● What is needed
Below are the records. Restate word for word every line from the one that contains "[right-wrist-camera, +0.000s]" through the final line, both included.
-- Supplied information follows --
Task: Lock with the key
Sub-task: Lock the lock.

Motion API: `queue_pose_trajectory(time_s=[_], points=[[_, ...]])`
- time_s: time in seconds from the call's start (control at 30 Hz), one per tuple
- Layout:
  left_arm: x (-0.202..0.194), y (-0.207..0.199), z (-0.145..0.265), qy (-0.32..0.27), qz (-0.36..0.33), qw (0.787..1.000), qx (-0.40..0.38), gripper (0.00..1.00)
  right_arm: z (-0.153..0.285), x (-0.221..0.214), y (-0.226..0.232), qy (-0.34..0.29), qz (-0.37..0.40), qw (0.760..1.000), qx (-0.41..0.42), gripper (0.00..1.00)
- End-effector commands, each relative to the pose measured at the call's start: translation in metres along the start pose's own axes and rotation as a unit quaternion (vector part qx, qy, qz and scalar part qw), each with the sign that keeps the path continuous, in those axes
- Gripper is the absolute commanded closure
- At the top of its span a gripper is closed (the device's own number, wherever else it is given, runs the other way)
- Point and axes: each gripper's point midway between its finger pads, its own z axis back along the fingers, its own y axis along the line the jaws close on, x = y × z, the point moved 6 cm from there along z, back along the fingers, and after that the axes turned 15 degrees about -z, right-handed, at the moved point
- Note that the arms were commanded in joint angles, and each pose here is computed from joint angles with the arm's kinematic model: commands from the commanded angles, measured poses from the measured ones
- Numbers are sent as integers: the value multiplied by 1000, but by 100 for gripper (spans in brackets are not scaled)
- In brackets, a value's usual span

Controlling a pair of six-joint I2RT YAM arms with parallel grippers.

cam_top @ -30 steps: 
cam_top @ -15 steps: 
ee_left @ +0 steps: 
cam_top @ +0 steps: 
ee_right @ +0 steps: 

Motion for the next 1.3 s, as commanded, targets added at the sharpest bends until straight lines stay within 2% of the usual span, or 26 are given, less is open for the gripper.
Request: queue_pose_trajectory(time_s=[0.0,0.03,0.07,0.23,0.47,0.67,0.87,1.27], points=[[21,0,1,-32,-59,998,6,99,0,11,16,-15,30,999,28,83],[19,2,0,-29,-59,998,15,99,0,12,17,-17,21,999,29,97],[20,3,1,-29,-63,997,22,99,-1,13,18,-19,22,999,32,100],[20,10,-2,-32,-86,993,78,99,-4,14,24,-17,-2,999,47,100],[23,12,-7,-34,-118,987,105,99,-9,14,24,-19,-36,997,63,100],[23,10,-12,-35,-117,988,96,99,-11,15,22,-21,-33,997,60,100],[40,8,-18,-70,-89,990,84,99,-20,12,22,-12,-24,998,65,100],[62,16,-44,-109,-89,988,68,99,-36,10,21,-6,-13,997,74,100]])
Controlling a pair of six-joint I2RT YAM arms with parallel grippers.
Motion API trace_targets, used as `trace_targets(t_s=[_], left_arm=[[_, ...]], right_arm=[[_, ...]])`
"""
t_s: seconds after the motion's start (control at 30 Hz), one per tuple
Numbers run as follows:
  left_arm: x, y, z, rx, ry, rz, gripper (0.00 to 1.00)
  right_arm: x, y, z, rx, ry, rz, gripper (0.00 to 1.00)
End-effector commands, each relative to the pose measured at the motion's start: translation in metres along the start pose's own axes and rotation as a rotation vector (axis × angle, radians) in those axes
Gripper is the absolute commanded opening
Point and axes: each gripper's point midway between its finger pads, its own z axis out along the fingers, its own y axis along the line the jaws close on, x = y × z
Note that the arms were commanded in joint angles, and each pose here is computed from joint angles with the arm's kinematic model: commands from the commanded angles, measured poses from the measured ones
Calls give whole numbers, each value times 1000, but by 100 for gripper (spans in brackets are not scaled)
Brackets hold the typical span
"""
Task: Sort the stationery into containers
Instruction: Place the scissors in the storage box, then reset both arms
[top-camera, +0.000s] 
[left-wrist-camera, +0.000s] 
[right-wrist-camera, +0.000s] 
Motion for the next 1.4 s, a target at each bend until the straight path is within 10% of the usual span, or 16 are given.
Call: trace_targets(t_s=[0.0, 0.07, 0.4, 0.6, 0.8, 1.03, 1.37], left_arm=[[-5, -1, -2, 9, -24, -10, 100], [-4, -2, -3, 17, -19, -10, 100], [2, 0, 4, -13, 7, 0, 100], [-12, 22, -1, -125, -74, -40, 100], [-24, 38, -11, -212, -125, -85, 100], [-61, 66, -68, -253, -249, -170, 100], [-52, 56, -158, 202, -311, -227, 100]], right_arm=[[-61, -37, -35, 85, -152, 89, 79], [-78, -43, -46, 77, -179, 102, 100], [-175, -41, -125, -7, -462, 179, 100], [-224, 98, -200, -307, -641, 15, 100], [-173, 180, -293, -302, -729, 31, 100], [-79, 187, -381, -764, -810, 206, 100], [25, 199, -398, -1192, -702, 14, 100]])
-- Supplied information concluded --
● Task answer
[right-wrist-camera, +0.000s] 
Motion for the next 1.4 s, a target at each bend until the straight path is within 10% of the usual span, or 16 are given.
Call: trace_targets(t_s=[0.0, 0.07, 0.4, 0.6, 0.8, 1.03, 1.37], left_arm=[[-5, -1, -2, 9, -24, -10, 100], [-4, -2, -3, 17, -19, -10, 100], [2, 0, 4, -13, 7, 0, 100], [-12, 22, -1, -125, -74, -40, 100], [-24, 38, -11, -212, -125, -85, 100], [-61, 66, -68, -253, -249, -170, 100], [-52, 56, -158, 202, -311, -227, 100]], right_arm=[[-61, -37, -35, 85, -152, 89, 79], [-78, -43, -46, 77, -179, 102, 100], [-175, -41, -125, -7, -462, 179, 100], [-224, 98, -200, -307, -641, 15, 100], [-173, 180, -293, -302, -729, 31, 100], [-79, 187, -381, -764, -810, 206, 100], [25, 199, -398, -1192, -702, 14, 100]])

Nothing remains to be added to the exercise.